◆ Assignment
Across the material below, how many lines contain the word "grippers"? Give only the number.
[Opening Given material section]
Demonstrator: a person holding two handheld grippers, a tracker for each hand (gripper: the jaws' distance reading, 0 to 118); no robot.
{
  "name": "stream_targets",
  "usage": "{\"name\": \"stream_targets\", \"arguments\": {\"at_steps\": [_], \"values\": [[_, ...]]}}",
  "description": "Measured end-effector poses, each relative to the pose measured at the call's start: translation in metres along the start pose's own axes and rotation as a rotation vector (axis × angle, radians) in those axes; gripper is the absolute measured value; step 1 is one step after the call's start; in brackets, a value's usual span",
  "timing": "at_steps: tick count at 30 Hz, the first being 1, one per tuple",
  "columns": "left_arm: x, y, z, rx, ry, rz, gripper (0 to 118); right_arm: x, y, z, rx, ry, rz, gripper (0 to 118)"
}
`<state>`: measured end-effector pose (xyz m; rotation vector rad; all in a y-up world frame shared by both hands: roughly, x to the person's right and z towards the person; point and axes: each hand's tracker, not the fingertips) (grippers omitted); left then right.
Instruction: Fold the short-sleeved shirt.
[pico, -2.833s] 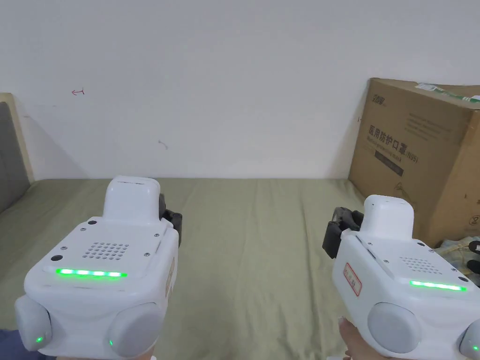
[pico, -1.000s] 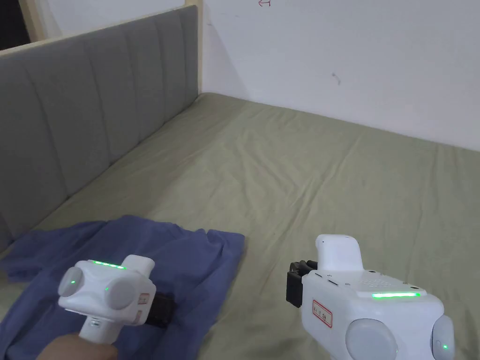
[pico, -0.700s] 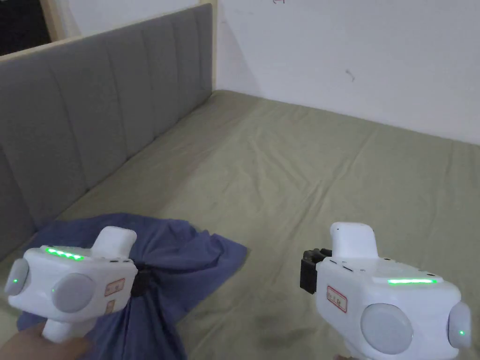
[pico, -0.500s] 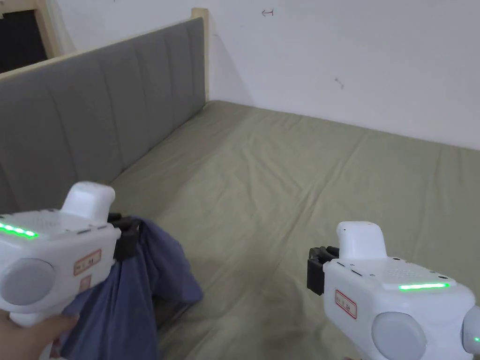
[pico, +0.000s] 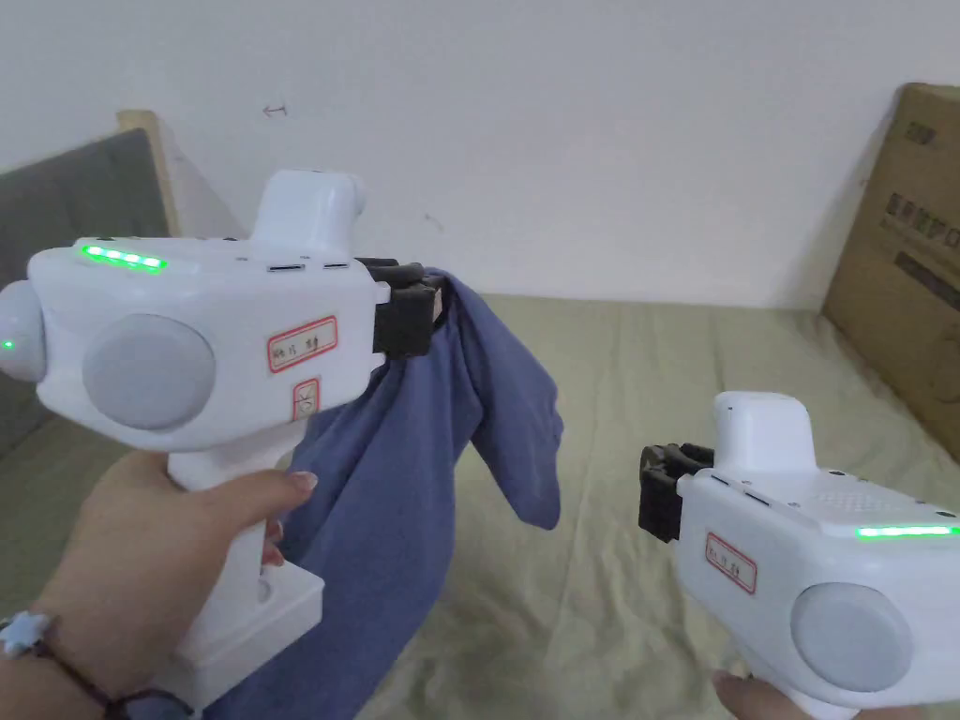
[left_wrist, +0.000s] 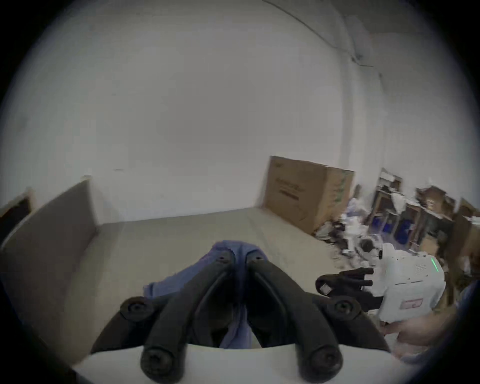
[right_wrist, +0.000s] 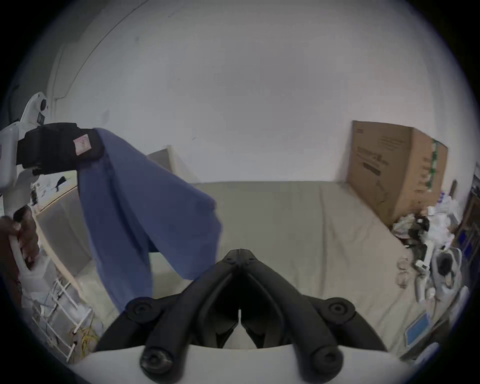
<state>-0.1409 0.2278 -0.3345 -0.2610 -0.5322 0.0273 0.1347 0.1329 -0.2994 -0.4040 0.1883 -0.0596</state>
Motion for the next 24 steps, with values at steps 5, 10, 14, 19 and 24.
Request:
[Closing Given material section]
◆ Result
2